Across the data, every line with the word "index" counts once; state the total alone.

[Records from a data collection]
=====

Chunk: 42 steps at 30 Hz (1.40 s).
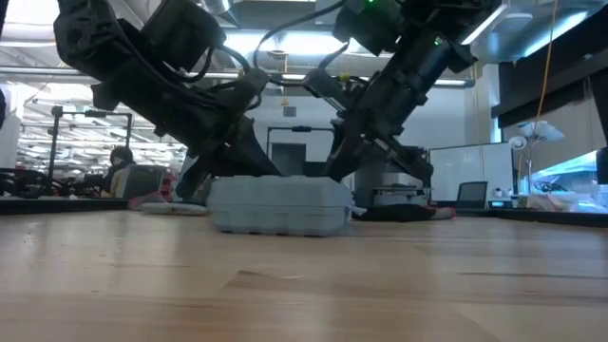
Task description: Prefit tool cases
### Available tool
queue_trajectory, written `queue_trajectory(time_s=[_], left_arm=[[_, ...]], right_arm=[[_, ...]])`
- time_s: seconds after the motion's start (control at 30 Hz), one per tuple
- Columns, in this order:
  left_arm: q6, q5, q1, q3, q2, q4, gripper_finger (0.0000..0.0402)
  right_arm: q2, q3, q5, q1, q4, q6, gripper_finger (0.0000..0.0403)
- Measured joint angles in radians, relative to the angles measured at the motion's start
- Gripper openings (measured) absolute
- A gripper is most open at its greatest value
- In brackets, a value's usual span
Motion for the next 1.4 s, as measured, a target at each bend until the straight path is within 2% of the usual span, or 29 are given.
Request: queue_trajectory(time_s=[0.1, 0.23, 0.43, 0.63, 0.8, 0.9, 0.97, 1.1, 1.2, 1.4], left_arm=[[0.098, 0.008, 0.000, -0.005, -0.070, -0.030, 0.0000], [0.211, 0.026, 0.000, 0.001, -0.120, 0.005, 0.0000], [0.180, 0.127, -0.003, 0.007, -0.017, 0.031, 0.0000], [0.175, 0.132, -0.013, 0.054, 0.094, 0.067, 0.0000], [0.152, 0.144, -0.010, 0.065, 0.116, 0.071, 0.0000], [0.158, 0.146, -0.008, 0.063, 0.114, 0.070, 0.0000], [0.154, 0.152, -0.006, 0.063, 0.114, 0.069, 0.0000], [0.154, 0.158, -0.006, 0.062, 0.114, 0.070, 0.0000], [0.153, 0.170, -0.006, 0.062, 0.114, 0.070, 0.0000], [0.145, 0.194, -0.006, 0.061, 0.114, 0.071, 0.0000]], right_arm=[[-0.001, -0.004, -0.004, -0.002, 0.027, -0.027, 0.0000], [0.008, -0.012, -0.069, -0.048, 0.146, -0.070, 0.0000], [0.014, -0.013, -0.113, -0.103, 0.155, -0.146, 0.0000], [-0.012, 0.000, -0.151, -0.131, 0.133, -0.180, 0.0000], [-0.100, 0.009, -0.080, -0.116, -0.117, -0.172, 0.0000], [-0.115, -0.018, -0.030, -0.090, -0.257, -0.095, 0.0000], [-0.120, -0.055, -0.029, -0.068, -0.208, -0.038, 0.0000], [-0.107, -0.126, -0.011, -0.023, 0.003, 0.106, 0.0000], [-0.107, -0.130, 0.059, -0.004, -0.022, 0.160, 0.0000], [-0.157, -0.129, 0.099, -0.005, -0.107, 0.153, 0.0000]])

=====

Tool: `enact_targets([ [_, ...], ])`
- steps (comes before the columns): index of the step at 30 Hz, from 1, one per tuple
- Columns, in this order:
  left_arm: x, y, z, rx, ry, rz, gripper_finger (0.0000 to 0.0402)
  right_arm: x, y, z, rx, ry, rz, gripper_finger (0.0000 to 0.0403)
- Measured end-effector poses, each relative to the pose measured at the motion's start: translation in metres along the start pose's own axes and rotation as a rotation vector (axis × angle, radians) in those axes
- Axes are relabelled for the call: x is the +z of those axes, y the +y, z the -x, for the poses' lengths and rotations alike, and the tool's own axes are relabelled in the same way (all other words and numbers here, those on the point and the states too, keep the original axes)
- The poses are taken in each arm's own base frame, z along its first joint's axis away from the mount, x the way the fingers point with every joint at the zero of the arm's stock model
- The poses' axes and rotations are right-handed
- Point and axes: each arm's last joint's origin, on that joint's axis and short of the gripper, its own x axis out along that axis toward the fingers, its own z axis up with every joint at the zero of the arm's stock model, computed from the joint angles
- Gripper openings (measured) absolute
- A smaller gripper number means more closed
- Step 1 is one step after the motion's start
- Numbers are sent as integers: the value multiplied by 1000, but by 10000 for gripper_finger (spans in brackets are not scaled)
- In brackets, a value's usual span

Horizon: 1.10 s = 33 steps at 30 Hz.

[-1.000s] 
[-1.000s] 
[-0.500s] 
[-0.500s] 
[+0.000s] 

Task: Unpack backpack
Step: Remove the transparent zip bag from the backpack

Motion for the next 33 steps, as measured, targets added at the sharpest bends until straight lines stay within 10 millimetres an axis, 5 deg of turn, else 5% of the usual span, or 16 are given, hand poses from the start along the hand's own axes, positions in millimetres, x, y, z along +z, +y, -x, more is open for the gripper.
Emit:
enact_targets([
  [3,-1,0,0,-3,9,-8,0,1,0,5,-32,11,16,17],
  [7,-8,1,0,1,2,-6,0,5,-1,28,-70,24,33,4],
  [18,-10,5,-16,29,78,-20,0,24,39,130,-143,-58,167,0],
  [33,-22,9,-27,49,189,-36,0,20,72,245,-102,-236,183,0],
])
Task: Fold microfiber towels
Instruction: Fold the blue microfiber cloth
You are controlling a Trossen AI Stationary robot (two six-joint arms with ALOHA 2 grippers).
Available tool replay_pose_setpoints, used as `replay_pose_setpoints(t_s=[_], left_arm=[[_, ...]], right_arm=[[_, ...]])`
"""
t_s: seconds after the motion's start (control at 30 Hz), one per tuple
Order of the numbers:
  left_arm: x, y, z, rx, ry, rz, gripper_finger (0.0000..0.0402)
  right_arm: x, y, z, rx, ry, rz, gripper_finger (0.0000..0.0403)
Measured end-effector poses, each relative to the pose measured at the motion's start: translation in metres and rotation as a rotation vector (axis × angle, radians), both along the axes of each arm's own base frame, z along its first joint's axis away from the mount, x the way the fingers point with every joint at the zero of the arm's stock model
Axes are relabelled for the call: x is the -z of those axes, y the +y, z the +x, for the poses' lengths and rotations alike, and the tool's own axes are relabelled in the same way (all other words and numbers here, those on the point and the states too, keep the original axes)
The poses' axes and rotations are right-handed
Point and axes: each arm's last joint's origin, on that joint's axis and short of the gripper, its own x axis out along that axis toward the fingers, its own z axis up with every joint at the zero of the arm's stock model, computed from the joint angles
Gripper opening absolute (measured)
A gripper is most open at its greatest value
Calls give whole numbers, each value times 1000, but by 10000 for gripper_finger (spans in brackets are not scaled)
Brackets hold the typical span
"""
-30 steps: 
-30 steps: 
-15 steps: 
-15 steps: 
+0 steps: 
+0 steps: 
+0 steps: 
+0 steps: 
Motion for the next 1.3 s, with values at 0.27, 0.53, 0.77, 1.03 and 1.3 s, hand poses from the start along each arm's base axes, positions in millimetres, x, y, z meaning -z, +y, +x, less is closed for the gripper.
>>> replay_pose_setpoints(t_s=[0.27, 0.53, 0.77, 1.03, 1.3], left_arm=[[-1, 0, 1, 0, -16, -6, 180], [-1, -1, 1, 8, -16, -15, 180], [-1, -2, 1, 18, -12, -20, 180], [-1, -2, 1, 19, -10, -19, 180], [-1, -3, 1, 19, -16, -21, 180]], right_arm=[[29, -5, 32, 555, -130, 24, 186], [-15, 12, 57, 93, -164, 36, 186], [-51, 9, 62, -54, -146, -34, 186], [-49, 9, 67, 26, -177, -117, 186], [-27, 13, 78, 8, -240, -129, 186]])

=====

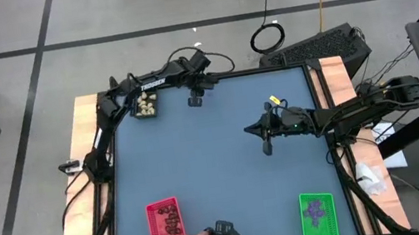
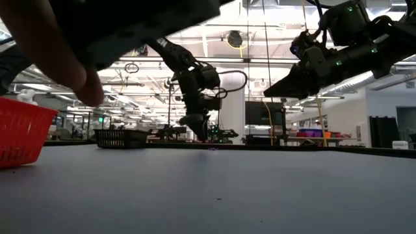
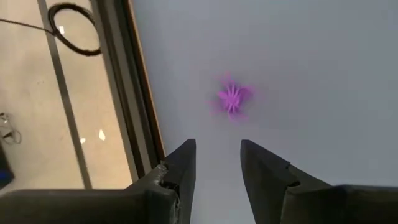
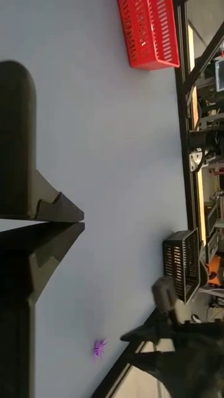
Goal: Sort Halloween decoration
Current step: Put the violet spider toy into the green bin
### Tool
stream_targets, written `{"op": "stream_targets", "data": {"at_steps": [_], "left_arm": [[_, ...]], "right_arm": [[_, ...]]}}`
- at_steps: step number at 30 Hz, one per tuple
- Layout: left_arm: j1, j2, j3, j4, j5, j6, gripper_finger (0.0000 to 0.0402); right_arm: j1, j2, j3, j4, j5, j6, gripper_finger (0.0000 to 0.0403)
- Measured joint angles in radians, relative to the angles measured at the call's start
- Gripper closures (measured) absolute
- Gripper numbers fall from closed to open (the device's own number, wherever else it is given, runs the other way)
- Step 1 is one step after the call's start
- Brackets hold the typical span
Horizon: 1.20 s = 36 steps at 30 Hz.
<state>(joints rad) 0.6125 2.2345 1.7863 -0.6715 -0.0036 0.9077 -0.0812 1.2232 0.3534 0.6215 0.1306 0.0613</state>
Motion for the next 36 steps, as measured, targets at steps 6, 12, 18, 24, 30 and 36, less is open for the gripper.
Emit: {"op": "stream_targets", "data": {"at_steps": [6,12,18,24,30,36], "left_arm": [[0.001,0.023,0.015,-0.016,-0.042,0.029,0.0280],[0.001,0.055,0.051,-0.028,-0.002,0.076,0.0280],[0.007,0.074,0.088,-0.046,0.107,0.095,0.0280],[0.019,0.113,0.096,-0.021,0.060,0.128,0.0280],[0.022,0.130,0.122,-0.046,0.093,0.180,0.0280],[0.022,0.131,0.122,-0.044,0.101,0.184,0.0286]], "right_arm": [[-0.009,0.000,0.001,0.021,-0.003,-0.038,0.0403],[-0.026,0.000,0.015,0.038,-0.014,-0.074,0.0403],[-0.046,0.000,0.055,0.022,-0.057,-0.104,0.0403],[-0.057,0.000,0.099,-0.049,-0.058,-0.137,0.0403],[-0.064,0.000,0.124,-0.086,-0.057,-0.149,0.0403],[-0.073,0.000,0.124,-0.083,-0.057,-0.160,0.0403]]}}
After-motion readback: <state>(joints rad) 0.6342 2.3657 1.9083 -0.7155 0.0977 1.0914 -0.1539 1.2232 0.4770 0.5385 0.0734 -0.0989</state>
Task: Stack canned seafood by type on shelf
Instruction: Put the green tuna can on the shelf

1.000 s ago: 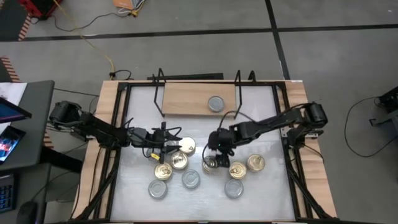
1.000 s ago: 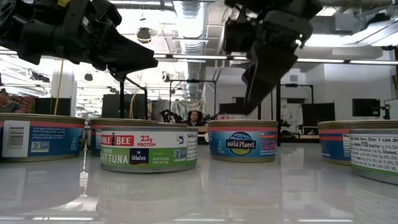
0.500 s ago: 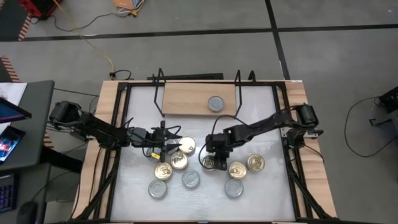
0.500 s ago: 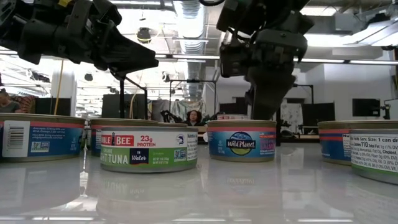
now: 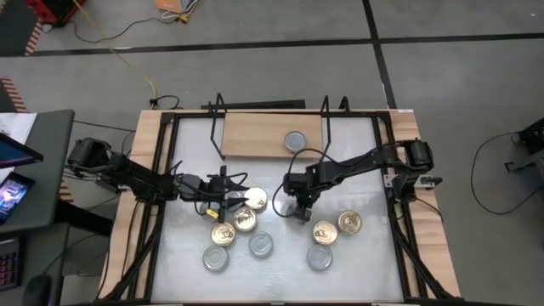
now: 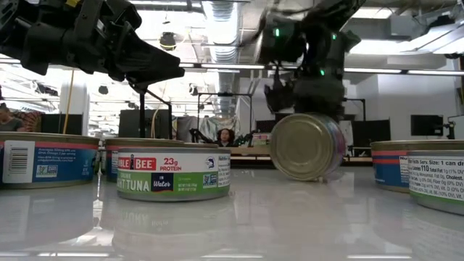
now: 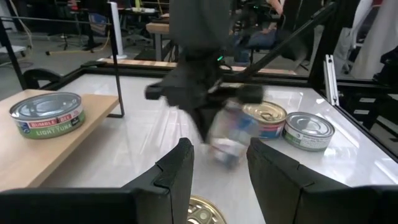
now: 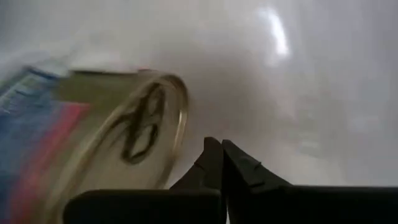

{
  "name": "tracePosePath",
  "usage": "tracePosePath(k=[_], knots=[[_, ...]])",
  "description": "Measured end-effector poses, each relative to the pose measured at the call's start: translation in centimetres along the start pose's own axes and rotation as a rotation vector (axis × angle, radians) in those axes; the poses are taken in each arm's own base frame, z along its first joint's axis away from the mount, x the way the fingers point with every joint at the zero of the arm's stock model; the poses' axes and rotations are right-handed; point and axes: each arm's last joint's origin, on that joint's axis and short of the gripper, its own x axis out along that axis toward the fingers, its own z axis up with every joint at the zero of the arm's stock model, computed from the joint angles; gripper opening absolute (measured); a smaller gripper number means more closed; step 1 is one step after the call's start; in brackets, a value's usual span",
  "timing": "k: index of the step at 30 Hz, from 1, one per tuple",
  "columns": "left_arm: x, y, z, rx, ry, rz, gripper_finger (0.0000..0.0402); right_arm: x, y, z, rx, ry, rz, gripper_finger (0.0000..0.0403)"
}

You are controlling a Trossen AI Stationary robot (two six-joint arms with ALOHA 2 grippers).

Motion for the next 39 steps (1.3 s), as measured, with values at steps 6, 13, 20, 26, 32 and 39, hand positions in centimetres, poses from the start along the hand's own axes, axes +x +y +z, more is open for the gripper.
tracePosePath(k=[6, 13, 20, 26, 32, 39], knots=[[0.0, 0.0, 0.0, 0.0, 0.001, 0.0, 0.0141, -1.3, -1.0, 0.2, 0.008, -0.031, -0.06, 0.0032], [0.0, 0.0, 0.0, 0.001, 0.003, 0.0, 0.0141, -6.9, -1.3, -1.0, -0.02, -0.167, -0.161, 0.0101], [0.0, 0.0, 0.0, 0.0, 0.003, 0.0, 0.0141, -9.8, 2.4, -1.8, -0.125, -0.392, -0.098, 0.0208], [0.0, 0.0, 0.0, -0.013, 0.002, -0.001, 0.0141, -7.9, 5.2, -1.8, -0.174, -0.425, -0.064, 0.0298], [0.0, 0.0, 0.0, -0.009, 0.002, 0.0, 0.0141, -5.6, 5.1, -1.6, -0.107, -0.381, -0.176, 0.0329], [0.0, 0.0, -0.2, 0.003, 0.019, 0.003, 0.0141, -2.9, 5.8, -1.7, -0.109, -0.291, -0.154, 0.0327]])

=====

● Task solution: 2